## What is being asked
Please return each line of the listing exactly as given.

[Start of Attachment]

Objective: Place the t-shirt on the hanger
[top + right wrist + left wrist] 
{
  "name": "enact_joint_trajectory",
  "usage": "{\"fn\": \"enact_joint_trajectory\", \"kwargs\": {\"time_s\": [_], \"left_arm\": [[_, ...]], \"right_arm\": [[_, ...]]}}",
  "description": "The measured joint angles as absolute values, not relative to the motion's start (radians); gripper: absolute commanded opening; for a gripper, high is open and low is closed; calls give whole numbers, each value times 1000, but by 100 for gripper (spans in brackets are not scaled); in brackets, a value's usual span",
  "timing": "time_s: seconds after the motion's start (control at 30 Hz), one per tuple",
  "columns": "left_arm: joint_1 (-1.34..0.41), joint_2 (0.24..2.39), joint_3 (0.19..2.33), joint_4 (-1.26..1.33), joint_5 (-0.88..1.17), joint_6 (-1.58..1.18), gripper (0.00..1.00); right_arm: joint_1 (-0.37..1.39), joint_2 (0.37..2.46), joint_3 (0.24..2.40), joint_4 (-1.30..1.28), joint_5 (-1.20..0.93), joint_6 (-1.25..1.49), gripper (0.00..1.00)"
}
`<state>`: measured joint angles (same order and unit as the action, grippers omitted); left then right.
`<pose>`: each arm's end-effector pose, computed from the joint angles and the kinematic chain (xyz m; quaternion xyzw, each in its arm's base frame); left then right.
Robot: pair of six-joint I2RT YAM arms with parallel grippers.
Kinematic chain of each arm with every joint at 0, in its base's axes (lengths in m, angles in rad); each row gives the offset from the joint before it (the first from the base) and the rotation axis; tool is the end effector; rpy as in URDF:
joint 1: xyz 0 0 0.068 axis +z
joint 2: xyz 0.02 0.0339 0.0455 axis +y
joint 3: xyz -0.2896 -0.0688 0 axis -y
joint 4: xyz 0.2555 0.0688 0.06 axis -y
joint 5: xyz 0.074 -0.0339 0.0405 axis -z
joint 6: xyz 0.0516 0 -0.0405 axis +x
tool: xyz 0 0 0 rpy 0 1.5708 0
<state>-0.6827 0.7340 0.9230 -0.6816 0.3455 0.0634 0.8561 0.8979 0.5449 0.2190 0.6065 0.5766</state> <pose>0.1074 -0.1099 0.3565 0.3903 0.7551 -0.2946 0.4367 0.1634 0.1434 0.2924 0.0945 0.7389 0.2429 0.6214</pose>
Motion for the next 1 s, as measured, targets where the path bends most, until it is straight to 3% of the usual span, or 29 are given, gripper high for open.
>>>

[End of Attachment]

## Reply to the task
Objective: Place the t-shirt on the hanger
[top + right wrist + left wrist] 
{
  "name": "enact_joint_trajectory",
  "usage": "{\"fn\": \"enact_joint_trajectory\", \"kwargs\": {\"time_s\": [_], \"left_arm\": [[_, ...]], \"right_arm\": [[_, ...]]}}",
  "description": "The measured joint angles as absolute values, not relative to the motion's start (radians); gripper: absolute commanded opening; for a gripper, high is open and low is closed; calls give whole numbers, each value times 1000, but by 100 for gripper (spans in brackets are not scaled); in brackets, a value's usual span",
  "timing": "time_s: seconds after the motion's start (control at 30 Hz), one per tuple",
  "columns": "left_arm: joint_1 (-1.34..0.41), joint_2 (0.24..2.39), joint_3 (0.19..2.33), joint_4 (-1.26..1.33), joint_5 (-0.88..1.17), joint_6 (-1.58..1.18), gripper (0.00..1.00); right_arm: joint_1 (-0.37..1.39), joint_2 (0.37..2.46), joint_3 (0.24..2.40), joint_4 (-1.30..1.28), joint_5 (-1.20..0.93), joint_6 (-1.25..1.49), gripper (0.00..1.00)"
}
`<state>`: measured joint angles (same order and unit as the action, grippers omitted); left then right.
`<pose>`: each arm's end-effector pose, computed from the joint angles and the kinematic chain (xyz m; quaternion xyzw, each in its arm's base frame); left then right.
Robot: pair of six-joint I2RT YAM arms with parallel grippers.
Kinematic chain of each arm with every joint at 0, in its base's axes (lengths in m, angles in rad); each row gives the offset from the joint before it (the first from the base) and the rotation axis; tool is the end effector; rpy as in URDF:
joint 1: xyz 0 0 0.068 axis +z
joint 2: xyz 0.02 0.0339 0.0455 axis +y
joint 3: xyz -0.2896 -0.0688 0 axis -y
joint 4: xyz 0.2555 0.0688 0.06 axis -y
joint 5: xyz 0.074 -0.0339 0.0405 axis -z
joint 6: xyz 0.0516 0 -0.0405 axis +x
tool: xyz 0 0 0 rpy 0 1.5708 0
<state>-0.6827 0.7340 0.9230 -0.6816 0.3455 0.0634 0.8561 0.8979 0.5449 0.2190 0.6065 0.5766</state> <pose>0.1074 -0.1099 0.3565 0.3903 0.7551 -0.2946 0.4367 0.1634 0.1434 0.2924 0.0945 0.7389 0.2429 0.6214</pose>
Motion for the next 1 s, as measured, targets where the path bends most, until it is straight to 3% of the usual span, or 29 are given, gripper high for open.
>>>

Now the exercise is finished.